> [Your assignment]
Please repeat the listing exactly, starting at its first line and stopping after the line that contains "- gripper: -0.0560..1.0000".

> [Entries shown]

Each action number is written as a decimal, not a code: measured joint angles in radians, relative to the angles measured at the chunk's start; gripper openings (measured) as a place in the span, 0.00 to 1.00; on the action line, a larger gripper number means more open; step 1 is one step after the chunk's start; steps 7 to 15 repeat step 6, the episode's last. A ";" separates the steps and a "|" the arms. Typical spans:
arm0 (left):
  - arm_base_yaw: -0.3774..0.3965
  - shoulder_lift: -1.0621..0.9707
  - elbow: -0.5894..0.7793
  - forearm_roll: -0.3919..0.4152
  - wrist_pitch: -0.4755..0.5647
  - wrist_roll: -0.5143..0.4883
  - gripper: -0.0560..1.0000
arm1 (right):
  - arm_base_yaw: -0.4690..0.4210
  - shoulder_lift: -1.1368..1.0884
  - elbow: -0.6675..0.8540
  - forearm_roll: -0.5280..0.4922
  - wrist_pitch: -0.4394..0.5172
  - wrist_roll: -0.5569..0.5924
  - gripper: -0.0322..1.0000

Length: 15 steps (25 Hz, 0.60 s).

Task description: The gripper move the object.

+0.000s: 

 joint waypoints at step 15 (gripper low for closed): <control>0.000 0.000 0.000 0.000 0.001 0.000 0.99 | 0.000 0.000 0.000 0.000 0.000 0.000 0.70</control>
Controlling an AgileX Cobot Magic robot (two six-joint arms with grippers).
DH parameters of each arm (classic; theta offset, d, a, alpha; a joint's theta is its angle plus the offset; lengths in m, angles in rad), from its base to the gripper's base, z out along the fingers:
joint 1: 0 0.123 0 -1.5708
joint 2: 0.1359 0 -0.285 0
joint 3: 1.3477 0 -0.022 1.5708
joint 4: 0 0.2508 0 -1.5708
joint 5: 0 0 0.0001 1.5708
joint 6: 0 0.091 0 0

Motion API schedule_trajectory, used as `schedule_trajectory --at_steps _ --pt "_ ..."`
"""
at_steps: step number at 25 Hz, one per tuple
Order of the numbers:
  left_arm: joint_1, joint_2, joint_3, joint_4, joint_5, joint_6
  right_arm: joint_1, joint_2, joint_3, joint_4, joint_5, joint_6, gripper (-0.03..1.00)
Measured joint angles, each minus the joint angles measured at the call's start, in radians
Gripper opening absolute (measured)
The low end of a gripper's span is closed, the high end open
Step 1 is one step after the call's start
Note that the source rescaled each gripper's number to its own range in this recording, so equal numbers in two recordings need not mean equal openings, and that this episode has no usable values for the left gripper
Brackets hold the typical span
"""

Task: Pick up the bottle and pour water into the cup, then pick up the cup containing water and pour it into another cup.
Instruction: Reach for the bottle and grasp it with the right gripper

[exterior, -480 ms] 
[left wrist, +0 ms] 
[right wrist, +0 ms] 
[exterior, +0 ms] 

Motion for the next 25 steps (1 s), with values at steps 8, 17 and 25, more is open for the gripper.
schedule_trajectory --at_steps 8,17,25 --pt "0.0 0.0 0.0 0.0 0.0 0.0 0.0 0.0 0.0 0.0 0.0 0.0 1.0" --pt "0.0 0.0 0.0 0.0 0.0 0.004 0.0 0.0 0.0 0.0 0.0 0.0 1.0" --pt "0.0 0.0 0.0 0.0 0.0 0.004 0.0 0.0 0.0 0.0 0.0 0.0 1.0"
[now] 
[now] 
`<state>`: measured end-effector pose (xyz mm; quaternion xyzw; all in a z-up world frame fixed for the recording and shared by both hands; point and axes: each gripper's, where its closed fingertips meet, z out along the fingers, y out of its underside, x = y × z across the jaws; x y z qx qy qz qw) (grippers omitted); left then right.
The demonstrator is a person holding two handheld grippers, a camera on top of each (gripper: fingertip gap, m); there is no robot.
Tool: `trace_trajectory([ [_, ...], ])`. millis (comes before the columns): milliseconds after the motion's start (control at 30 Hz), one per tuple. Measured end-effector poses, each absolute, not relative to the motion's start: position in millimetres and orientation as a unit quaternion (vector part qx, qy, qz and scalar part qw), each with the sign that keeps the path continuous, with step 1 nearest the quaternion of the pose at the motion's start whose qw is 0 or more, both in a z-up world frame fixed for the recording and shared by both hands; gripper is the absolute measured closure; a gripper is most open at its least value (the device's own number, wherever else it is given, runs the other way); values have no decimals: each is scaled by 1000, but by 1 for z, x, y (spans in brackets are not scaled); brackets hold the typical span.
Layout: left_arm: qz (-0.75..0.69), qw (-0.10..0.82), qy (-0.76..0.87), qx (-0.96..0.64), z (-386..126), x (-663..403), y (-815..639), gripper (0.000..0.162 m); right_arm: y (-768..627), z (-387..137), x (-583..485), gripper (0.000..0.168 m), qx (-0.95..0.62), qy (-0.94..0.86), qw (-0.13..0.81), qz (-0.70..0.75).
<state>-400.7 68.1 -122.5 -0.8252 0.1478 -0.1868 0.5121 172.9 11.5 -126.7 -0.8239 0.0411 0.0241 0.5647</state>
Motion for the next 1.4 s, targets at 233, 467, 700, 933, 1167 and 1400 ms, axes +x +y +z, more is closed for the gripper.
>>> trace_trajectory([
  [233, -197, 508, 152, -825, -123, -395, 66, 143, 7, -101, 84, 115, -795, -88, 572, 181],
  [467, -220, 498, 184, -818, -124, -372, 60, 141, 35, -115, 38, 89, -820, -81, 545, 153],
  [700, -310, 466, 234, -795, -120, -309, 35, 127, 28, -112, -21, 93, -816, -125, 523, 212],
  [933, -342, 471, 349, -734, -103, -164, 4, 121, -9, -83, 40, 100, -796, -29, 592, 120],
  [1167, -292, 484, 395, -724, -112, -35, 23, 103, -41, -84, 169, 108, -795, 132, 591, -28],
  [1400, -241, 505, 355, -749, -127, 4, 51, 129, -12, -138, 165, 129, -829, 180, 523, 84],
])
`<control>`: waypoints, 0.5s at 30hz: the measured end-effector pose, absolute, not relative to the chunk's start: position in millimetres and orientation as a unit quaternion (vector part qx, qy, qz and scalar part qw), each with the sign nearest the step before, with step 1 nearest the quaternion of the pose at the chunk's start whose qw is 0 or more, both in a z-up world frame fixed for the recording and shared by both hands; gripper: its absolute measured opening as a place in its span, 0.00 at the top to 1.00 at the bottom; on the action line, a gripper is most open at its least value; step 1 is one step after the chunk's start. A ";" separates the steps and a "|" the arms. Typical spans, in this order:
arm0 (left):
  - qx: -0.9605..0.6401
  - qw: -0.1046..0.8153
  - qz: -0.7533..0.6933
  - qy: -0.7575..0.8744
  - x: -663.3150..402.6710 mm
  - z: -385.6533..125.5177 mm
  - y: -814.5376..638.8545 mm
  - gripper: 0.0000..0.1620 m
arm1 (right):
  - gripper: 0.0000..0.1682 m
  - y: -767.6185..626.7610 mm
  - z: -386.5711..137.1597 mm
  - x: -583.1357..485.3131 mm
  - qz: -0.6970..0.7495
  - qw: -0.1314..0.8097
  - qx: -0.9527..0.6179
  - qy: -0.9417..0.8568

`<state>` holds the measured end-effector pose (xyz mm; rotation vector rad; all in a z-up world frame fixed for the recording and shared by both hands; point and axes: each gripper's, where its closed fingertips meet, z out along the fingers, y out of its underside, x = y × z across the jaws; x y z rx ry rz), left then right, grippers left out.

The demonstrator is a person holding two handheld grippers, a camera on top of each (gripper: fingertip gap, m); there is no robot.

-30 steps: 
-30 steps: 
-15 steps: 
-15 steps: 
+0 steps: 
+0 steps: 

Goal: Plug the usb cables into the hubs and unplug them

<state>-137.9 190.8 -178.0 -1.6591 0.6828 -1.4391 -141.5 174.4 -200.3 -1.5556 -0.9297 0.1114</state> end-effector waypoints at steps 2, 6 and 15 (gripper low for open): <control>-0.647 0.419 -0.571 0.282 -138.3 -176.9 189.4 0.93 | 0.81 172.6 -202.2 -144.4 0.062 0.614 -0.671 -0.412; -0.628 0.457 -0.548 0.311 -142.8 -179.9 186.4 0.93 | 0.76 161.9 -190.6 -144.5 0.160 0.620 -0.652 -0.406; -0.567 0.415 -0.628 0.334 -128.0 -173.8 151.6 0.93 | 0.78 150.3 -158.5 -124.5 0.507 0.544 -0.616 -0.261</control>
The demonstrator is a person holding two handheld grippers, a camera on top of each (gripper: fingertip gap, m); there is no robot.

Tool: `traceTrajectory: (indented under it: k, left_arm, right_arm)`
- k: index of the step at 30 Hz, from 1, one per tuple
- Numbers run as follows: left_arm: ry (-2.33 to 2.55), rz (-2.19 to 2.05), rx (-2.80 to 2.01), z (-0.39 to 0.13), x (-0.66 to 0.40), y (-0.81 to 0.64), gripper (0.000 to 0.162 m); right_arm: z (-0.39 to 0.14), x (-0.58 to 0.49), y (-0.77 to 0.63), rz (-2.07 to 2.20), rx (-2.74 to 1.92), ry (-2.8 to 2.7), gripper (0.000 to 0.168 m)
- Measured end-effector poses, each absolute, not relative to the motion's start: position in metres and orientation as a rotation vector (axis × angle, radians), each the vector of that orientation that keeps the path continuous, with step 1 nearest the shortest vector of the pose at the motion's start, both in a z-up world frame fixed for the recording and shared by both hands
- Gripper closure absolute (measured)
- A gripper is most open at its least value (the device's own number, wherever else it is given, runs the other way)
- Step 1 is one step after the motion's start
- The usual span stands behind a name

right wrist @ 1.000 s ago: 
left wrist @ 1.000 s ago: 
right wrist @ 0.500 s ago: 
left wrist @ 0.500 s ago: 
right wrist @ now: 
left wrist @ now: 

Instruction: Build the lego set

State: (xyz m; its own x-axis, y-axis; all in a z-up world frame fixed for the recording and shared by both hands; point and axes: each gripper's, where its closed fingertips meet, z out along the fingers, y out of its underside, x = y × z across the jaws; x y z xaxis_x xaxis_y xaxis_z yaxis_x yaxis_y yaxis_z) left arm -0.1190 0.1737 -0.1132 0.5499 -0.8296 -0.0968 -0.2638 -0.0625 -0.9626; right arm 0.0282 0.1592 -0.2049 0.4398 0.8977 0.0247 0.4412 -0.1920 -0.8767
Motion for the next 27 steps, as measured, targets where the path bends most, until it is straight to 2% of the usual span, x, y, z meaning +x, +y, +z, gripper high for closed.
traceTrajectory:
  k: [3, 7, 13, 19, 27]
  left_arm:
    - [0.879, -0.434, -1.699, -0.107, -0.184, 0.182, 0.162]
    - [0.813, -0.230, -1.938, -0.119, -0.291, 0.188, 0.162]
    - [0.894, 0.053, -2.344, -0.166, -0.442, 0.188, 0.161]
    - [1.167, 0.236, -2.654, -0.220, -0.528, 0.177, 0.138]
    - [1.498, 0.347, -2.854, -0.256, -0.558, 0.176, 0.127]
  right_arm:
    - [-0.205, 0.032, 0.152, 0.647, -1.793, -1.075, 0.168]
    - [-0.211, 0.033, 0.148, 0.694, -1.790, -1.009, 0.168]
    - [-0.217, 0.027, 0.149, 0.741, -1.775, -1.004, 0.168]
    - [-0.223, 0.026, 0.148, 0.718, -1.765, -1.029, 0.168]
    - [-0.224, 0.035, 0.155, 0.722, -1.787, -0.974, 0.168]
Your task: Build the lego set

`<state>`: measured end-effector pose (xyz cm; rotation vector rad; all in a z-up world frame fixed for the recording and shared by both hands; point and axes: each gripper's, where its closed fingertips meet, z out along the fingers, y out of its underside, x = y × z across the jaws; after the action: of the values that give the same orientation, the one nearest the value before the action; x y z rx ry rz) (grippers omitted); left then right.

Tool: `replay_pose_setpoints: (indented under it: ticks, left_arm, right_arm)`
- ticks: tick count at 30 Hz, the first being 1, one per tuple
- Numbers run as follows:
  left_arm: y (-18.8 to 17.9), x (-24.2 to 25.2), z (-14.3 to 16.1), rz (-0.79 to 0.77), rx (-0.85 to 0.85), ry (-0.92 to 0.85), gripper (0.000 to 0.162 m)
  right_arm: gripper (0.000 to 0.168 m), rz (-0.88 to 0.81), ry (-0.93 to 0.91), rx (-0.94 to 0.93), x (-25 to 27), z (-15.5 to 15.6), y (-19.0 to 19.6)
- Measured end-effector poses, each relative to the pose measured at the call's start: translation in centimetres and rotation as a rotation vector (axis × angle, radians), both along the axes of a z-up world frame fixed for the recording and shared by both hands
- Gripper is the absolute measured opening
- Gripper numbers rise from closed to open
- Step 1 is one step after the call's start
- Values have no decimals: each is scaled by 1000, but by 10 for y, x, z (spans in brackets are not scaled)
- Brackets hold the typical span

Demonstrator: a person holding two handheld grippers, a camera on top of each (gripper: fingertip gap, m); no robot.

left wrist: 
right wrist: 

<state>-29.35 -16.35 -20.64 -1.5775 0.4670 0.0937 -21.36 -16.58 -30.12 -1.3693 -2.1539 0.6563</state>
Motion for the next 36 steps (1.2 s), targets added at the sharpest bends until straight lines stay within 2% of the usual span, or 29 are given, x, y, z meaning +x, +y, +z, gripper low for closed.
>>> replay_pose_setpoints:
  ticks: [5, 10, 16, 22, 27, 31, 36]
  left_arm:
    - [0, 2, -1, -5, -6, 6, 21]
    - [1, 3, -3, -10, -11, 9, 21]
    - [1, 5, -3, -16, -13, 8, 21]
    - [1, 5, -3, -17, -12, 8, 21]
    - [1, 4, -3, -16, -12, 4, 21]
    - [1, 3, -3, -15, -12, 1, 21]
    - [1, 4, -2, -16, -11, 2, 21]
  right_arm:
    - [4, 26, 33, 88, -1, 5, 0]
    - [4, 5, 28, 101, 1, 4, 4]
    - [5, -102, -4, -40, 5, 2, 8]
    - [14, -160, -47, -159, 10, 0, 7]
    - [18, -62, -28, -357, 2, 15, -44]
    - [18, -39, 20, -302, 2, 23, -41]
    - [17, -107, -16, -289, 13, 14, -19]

> [Reply to the exercise]
Each action number is written as a decimal, not a code: measured joint angles in radians, relative to the angles measured at the chunk's start; gripper openings (measured) as a place in the span, 0.00 to 1.00; on the action line, a larger gripper number means more open; step 1 is one step after the chunk's start; steps 7 to 15 repeat step 6, the episode's last. A ";" separates the steps and a "|" the arms. Typical spans:
arm0 (left):
  - arm_base_yaw: -0.3774..0.3965
  - shoulder_lift: -1.0621..0.9707
  - elbow: -0.5894..0.7793
  - forearm_roll: -0.3919..0.4152
  - wrist_pitch: -0.4755..0.5647
  - wrist_roll: -0.5143..0.4883
  - gripper: -0.0560..1.0000

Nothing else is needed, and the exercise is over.